▶ TO DO: Return exactly the span of lines in the following data that opens with the line containing "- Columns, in" and closes with the line containing "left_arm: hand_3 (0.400". Include nothing else.

Records from a collection:
-*-*-

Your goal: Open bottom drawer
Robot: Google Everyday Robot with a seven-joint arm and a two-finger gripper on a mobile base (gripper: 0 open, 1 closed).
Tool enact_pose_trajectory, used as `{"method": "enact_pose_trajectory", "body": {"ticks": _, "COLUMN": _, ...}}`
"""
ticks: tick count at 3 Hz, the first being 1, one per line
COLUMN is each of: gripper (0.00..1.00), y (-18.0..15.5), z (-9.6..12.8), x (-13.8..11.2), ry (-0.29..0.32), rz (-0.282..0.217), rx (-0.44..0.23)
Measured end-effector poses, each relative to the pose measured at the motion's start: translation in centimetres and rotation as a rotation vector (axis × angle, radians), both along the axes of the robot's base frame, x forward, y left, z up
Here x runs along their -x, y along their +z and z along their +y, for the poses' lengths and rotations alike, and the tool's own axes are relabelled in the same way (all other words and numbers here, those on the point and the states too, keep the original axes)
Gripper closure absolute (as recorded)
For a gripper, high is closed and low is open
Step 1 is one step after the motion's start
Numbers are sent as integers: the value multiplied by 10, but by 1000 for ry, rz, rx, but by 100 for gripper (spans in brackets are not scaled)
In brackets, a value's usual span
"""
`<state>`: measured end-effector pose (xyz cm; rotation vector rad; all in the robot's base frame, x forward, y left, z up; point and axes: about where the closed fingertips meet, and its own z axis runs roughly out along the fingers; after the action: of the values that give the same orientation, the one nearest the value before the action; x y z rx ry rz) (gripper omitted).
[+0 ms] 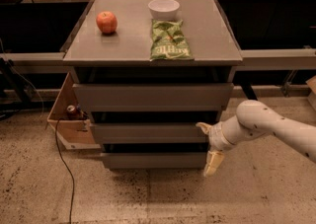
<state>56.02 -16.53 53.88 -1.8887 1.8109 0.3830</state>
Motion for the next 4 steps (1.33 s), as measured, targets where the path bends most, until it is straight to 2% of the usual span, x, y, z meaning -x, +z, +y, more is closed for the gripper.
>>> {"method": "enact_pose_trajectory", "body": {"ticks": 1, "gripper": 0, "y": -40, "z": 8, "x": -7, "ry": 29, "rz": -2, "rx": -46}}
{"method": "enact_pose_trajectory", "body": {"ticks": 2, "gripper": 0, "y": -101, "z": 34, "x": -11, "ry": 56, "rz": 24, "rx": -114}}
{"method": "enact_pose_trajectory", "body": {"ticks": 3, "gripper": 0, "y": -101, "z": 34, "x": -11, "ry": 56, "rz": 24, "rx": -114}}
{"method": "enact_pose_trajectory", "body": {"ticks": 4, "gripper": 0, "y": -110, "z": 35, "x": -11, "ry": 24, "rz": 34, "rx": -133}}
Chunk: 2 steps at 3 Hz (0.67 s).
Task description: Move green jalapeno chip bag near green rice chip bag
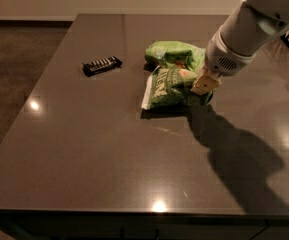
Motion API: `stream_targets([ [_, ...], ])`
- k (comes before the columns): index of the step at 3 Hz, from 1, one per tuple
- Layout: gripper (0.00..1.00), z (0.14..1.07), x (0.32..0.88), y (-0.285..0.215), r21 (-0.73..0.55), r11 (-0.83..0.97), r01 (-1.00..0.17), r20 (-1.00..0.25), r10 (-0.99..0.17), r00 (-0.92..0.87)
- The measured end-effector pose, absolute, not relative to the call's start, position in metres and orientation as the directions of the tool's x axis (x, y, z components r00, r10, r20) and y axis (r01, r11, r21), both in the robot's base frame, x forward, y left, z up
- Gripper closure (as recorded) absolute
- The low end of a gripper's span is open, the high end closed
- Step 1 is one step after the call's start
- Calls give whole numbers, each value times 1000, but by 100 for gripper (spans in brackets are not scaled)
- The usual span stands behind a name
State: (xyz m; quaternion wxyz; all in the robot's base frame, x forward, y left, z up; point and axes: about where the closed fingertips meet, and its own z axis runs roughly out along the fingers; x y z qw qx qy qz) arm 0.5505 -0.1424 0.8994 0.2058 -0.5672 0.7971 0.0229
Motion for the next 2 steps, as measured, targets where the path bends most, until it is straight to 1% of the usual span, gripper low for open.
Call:
stream_targets([
  [1,83,897,565,-163,-212,428,-879,-338,-876,-345],
  [2,59,895,571,-172,-213,474,-855,-335,-857,-392],
])
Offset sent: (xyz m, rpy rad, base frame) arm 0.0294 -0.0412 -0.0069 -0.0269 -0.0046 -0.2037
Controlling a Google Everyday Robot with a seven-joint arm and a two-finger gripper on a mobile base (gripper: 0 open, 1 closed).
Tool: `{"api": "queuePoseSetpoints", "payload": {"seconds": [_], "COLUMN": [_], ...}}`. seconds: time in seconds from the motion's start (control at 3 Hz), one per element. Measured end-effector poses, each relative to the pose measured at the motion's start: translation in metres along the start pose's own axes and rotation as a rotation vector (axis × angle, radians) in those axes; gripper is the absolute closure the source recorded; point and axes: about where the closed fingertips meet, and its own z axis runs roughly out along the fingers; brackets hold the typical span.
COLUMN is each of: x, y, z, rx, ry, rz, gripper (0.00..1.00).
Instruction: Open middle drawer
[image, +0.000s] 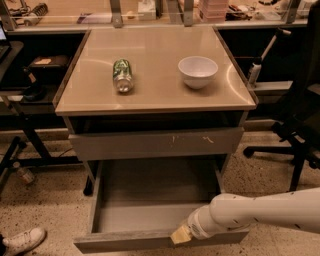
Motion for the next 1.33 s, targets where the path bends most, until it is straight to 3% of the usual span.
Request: {"api": "queuePoseSetpoints", "payload": {"seconds": [0.67, 1.33], "x": [0.0073, 0.0069], "y": [0.0033, 0.004], "z": [-0.0037, -0.0028], "rx": [0.014, 0.013], "ry": [0.0, 0.004], "rz": [0.04, 0.041], "gripper": [1.0, 1.0]}}
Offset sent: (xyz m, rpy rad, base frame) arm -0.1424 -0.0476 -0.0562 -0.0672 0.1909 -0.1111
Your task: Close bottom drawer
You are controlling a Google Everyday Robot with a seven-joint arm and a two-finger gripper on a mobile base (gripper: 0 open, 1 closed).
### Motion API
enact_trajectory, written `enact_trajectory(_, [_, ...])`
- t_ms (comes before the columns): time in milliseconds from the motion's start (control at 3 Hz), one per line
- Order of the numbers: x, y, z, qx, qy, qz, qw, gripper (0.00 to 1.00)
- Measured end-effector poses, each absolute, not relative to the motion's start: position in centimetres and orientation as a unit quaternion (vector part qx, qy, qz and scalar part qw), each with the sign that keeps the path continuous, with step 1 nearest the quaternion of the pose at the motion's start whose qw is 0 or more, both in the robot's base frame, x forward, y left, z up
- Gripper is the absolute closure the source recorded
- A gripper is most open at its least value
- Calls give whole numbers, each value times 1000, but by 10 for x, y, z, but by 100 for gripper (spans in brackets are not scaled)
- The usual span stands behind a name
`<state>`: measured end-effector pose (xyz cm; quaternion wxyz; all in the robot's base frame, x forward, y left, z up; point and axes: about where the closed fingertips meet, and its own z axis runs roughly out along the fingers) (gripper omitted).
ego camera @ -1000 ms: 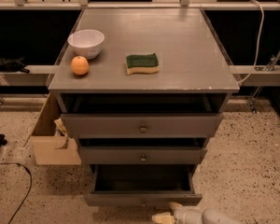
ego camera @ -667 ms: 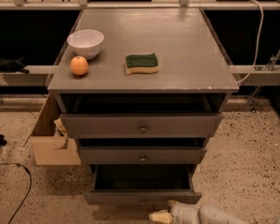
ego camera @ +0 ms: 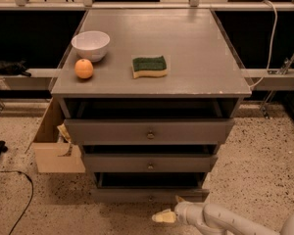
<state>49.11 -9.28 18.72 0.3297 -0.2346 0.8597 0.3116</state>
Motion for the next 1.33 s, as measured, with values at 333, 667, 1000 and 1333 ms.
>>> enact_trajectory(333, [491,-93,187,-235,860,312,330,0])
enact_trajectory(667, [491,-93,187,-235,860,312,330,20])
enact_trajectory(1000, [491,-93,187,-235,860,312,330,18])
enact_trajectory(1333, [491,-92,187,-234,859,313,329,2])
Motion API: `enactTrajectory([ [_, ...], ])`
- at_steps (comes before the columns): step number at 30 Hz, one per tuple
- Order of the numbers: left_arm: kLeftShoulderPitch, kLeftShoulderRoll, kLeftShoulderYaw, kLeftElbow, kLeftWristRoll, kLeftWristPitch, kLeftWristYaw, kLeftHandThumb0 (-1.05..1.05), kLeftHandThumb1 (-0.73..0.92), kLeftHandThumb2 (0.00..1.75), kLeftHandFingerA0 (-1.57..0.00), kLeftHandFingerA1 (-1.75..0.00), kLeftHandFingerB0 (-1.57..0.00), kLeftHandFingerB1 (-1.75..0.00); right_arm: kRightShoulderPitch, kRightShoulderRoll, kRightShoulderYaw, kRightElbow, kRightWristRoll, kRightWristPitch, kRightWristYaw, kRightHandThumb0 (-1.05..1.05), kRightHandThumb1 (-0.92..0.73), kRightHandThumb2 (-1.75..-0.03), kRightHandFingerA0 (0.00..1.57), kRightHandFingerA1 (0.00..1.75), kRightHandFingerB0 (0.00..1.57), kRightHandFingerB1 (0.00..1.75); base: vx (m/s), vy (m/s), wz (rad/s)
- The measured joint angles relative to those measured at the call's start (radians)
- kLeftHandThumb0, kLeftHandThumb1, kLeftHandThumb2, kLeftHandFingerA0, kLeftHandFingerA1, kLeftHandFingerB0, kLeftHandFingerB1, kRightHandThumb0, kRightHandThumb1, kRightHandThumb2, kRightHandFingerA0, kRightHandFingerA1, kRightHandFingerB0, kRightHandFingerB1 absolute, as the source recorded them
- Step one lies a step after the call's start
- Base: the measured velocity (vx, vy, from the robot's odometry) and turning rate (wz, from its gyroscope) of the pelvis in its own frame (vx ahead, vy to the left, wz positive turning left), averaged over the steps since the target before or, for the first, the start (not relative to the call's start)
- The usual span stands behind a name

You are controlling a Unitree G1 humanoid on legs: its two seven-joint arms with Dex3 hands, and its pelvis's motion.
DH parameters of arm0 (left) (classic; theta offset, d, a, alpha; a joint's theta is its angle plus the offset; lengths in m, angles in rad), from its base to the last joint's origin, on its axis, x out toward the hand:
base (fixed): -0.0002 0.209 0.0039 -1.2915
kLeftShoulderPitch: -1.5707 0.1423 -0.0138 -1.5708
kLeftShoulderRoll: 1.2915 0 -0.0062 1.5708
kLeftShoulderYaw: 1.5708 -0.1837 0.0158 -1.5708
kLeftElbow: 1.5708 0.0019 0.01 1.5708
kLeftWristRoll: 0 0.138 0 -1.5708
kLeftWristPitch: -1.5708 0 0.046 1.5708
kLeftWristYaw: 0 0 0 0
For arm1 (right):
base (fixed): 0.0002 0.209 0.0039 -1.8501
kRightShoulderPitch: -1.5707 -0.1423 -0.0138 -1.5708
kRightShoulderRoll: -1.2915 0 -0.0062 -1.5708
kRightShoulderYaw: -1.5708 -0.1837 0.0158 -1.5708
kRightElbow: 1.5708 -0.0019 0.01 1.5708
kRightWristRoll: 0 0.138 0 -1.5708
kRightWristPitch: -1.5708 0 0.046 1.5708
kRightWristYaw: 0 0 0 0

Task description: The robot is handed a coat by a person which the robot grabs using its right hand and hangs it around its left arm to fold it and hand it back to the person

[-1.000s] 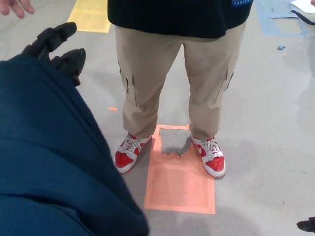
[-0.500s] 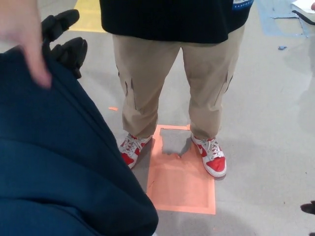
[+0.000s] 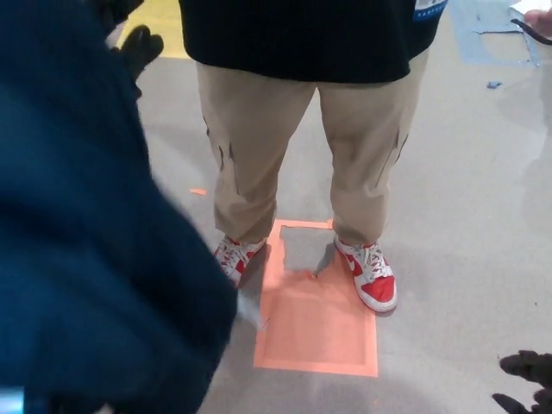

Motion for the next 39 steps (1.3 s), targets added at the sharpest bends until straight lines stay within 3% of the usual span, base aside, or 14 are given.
enactTrajectory([
  [7, 0.017, -0.018, 0.003, -0.031, -0.005, 0.029, 0.000, -0.36, 0.50, 1.06, 0.00, -0.47, 0.00, -0.48, 0.004, 0.000, -0.028, 0.045, 0.004, 0.029, -0.060, -0.72, -0.64, -0.92, 0.00, 0.37, 0.08, 0.36, 0.00, 0.000, 0.00],
  [11, 0.025, -0.019, 0.005, -0.035, -0.009, 0.041, -0.001, -0.36, 0.50, 1.06, 0.00, -0.47, 0.00, -0.48, 0.004, 0.000, -0.025, 0.054, 0.003, 0.038, -0.065, -0.33, -0.58, -1.08, 0.00, 0.48, 0.00, 0.47, 0.00, 0.000, 0.00],
  [12, 0.028, -0.019, 0.006, -0.036, -0.010, 0.043, -0.001, -0.70, 0.80, 0.64, -0.22, -0.32, -0.15, -0.29, 0.004, 0.000, -0.025, 0.055, 0.003, 0.039, -0.065, -0.33, -0.58, -1.08, 0.00, 0.48, 0.00, 0.46, 0.00, 0.000, 0.00],
  [16, 0.054, -0.019, 0.017, -0.049, -0.019, 0.049, -0.001, -0.70, 0.79, 0.63, -0.23, -0.32, -0.15, -0.29, 0.004, 0.000, -0.025, 0.060, 0.003, 0.042, -0.065, -0.32, -0.58, -1.08, 0.00, 0.48, 0.00, 0.46, 0.00, 0.000, 0.00],
  [18, 0.070, -0.019, 0.021, -0.056, -0.021, 0.053, -0.001, -0.73, 0.66, 0.88, -0.17, -0.42, -0.11, -0.40, 0.004, 0.000, -0.026, 0.062, 0.004, 0.042, -0.064, -0.57, -0.81, -0.64, 0.22, 0.30, 0.29, 0.31, 0.00, 0.000, 0.00],
  [19, 0.079, -0.019, 0.022, -0.058, -0.023, 0.054, -0.001, -0.73, 0.67, 0.88, -0.17, -0.42, -0.11, -0.40, 0.004, 0.000, -0.028, 0.063, 0.004, 0.041, -0.063, -0.32, -0.58, -1.09, 0.01, 0.48, 0.01, 0.46, 0.00, 0.000, 0.00],
  [21, 0.094, -0.018, 0.023, -0.058, -0.023, 0.054, -0.002, -0.68, 0.80, 0.64, -0.24, -0.33, -0.14, -0.29, 0.004, 0.000, -0.029, 0.064, 0.005, 0.040, -0.062, -0.58, -0.81, -0.64, 0.18, 0.30, 0.24, 0.30, 0.00, 0.000, 0.00],
  [22, 0.111, -0.018, 0.024, -0.058, -0.024, 0.054, -0.002, -0.68, 0.80, 0.63, -0.24, -0.33, -0.15, -0.29, 0.004, 0.000, -0.029, 0.064, 0.005, 0.040, -0.062, -0.32, -0.58, -1.08, 0.00, 0.48, 0.00, 0.47, 0.00, 0.000, 0.00],
  [25, 0.160, -0.018, 0.029, -0.058, -0.028, 0.052, -0.009, -0.36, 0.58, 1.10, 0.00, -0.48, 0.00, -0.49, 0.004, 0.000, -0.034, 0.065, 0.005, 0.042, -0.063, -0.62, -0.64, -0.95, 0.00, 0.35, 0.03, 0.31, 0.00, 0.000, 0.00],
  [28, 0.223, -0.018, 0.035, -0.046, -0.031, 0.046, -0.020, -0.65, 0.80, 0.63, -0.23, -0.33, -0.14, -0.29, 0.004, 0.000, -0.038, 0.065, 0.005, 0.046, -0.065, -0.63, -0.63, -0.94, 0.00, 0.37, 0.05, 0.33, 0.00, 0.000, 0.00],
  [29, 0.240, -0.018, 0.037, -0.043, -0.031, 0.046, -0.024, -0.35, 0.54, 1.07, -0.01, -0.47, -0.01, -0.48, 0.004, 0.000, -0.038, 0.065, 0.005, 0.049, -0.066, -0.65, -0.62, -0.93, 0.01, 0.34, 0.07, 0.32, 0.00, 0.000, 0.00],
  [32, 0.296, -0.012, 0.049, -0.021, -0.034, 0.044, -0.041, -0.35, 0.57, 1.09, 0.00, -0.48, 0.00, -0.49, 0.004, 0.000, -0.044, 0.064, 0.005, 0.053, -0.073, -0.67, -0.62, -0.92, 0.01, 0.31, 0.08, 0.30, 0.00, 0.000, 0.00],
  [33, 0.321, -0.007, 0.055, -0.002, -0.034, 0.036, -0.050, -0.63, 0.82, 0.66, -0.16, -0.34, -0.09, -0.24, 0.004, 0.001, -0.047, 0.063, 0.006, 0.054, -0.077, -0.61, -0.82, -0.67, 0.10, 0.26, 0.11, 0.23, 0.00, 0.000, 0.00],
  [39, 0.411, 0.027, 0.072, 0.122, -0.033, -0.007, -0.075, -0.35, 0.58, 1.10, 0.00, -0.48, 0.00, -0.48, -0.002, 0.008, -0.053, 0.052, 0.006, 0.054, -0.109, -0.32, -0.57, -1.08, 0.00, 0.48, 0.00, 0.46, 0.00, 0.000, 0.00],
])
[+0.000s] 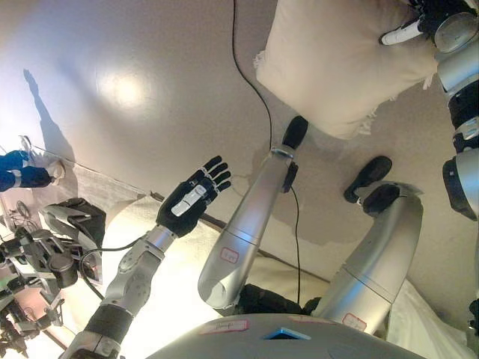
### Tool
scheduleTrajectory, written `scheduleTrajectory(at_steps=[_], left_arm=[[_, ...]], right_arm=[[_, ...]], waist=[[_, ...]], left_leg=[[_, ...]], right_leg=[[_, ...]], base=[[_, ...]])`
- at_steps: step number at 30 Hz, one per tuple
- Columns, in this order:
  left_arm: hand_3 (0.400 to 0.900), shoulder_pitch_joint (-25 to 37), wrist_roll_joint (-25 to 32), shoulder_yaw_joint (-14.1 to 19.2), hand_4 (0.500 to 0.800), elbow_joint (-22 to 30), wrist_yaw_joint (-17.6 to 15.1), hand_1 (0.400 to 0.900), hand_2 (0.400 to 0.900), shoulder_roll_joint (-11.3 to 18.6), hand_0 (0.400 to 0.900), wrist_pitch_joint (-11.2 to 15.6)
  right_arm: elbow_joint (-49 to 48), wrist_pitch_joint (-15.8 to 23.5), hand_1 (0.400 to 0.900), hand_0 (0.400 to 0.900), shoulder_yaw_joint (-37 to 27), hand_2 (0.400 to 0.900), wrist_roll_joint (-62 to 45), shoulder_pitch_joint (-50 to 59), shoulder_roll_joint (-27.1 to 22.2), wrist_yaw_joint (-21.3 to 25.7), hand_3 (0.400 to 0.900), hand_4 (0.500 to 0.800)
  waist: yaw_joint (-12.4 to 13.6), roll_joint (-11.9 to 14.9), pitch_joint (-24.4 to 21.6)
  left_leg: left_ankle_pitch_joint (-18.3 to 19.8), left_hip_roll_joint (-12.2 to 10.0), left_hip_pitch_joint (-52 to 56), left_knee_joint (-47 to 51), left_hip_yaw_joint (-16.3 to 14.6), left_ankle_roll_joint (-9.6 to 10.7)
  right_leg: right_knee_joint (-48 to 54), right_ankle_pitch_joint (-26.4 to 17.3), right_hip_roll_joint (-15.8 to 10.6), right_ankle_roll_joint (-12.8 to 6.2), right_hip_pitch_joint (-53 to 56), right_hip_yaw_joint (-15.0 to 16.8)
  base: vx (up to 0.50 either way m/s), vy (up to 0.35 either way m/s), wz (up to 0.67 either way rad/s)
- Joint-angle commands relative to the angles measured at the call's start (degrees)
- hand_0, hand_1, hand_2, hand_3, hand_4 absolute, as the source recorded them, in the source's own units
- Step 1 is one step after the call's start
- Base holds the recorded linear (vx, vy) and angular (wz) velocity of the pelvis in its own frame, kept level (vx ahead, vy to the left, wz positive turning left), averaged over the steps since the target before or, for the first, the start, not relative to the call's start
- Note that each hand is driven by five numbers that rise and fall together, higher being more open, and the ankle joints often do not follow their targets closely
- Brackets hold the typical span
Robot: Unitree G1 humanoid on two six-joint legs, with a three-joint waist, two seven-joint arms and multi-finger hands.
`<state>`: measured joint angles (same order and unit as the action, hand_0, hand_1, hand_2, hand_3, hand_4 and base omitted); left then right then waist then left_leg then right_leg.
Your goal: Pick up the pillow and put it on the sofa.
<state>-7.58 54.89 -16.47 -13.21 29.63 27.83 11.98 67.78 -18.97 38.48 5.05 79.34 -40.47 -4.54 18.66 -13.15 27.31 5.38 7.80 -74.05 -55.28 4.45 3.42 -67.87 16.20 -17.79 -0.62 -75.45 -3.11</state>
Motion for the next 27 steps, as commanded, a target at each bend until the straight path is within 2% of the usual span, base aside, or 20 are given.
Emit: scheduleTrajectory(at_steps=[1,7,16,21,23,27], left_arm=[[0.900,-2.4,2.9,0.9,0.800,1.0,-0.3,0.900,0.900,2.7,0.900,3.9],[0.900,-3.2,3.0,1.6,0.800,3.7,-0.2,0.900,0.900,3.3,0.900,4.4],[0.900,-3.5,1.0,1.1,0.800,3.9,-3.0,0.900,0.900,4.1,0.900,3.7],[0.900,-2.8,-2.6,0.5,0.800,0.3,-6.6,0.900,0.900,4.2,0.900,1.0],[0.900,-2.0,-4.4,0.3,0.800,-2.4,-8.1,0.900,0.900,4.3,0.900,-1.9],[0.900,-0.1,-6.1,0.4,0.800,-9.1,-8.0,0.900,0.900,3.9,0.900,-5.1]], right_arm=[[-3.5,3.7,0.400,0.400,4.7,0.400,-0.3,4.3,-4.9,3.8,0.400,0.500],[-4.9,2.6,0.400,0.400,4.6,0.400,-1.2,3.6,-6.1,4.9,0.400,0.500],[-3.8,6.0,0.400,0.400,2.8,0.400,-1.9,1.0,-6.3,4.0,0.400,0.500],[-3.7,9.3,0.400,0.400,0.5,0.400,-2.2,-2.7,-5.5,2.4,0.400,0.500],[-4.5,10.6,0.400,0.400,-0.4,0.400,-2.1,-5.2,-5.3,1.3,0.400,0.500],[-6.0,12.8,0.400,0.400,-1.1,0.400,-0.5,-8.8,-5.4,0.5,0.400,0.500]], waist=[[-0.1,-7.0,2.5],[0.0,-6.5,2.5],[0.3,-4.9,2.5],[0.1,-2.8,2.5],[-0.3,-1.3,2.5],[-0.9,1.3,2.5]], left_leg=[[3.3,-0.3,0.3,0.2,-3.4,-4.5],[3.3,-0.4,0.7,0.2,-3.3,-4.8],[3.4,-1.3,7.3,3.6,-2.9,-4.6],[1.9,-2.9,17.4,11.9,-2.3,-3.6],[0.8,-3.5,22.8,16.5,-1.9,-3.1],[-0.4,-4.5,31.2,22.8,-1.9,-2.4]], right_leg=[[1.5,1.2,1.4,1.52,0.9,-2.4],[2.0,1.0,1.5,1.87,1.8,-3.1],[6.3,0.1,1.3,1.68,9.5,-6.1],[14.9,-1.5,1.8,0.61,20.4,-8.9],[19.9,-2.5,2.1,-0.03,26.0,-10.2],[28.1,-4.5,1.9,-0.94,35.5,-12.8]], base=[[-0.02,0.000,-0.04],[-0.02,-0.009,0.01],[-0.01,-0.029,-0.03],[0.01,-0.052,-0.07],[0.02,-0.067,-0.07],[0.05,-0.075,-0.05]])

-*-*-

▶ FINISHED EXERCISE:
- Columns, in this order:
  left_arm: hand_3 (0.400 to 0.900), shoulder_pitch_joint (-25 to 37), wrist_roll_joint (-25 to 32), shoulder_yaw_joint (-14.1 to 19.2), hand_4 (0.500 to 0.800), elbow_joint (-22 to 30), wrist_yaw_joint (-17.6 to 15.1), hand_1 (0.400 to 0.900), hand_2 (0.400 to 0.900), shoulder_roll_joint (-11.3 to 18.6), hand_0 (0.400 to 0.900), wrist_pitch_joint (-11.2 to 15.6)

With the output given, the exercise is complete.